**YOUR GOAL:** If a line in the data below contains "floor", copy it.

**PROVIDED ENTRIES:**
------------

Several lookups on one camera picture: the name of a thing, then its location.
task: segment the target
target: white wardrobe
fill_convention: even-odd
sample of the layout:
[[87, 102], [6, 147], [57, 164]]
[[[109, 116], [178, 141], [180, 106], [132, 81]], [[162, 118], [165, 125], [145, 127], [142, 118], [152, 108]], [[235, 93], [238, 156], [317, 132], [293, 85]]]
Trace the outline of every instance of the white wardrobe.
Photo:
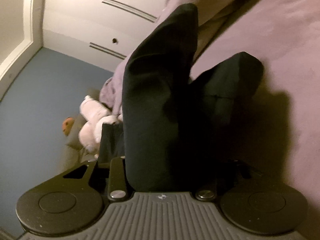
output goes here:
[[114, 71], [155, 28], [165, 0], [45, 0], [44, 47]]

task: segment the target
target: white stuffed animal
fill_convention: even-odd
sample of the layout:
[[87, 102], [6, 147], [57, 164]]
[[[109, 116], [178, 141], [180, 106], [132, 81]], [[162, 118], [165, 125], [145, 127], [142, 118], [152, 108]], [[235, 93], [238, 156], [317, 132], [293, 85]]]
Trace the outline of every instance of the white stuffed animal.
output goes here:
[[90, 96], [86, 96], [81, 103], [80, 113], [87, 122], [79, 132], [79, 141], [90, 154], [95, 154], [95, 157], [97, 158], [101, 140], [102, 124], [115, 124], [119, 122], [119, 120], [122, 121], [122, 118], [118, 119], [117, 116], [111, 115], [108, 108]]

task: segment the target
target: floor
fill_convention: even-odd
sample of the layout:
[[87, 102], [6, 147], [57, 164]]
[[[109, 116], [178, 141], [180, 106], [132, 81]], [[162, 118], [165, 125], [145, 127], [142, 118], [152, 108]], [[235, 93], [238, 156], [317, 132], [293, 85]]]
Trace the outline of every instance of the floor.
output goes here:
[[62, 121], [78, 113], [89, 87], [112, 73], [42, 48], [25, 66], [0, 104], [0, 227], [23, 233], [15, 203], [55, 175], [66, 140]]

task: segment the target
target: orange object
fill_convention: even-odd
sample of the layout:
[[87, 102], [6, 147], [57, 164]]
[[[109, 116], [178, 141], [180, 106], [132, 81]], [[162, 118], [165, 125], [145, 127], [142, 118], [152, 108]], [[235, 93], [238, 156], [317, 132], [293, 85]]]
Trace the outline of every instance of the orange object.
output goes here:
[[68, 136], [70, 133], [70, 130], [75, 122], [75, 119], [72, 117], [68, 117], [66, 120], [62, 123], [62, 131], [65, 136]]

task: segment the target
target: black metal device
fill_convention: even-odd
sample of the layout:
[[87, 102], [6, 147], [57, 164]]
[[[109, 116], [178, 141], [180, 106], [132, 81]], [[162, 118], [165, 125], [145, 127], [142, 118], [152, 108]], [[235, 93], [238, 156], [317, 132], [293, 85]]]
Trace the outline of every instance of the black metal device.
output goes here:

------------

**ANSWER SECTION:**
target: floor
Trace the outline of every instance of the floor.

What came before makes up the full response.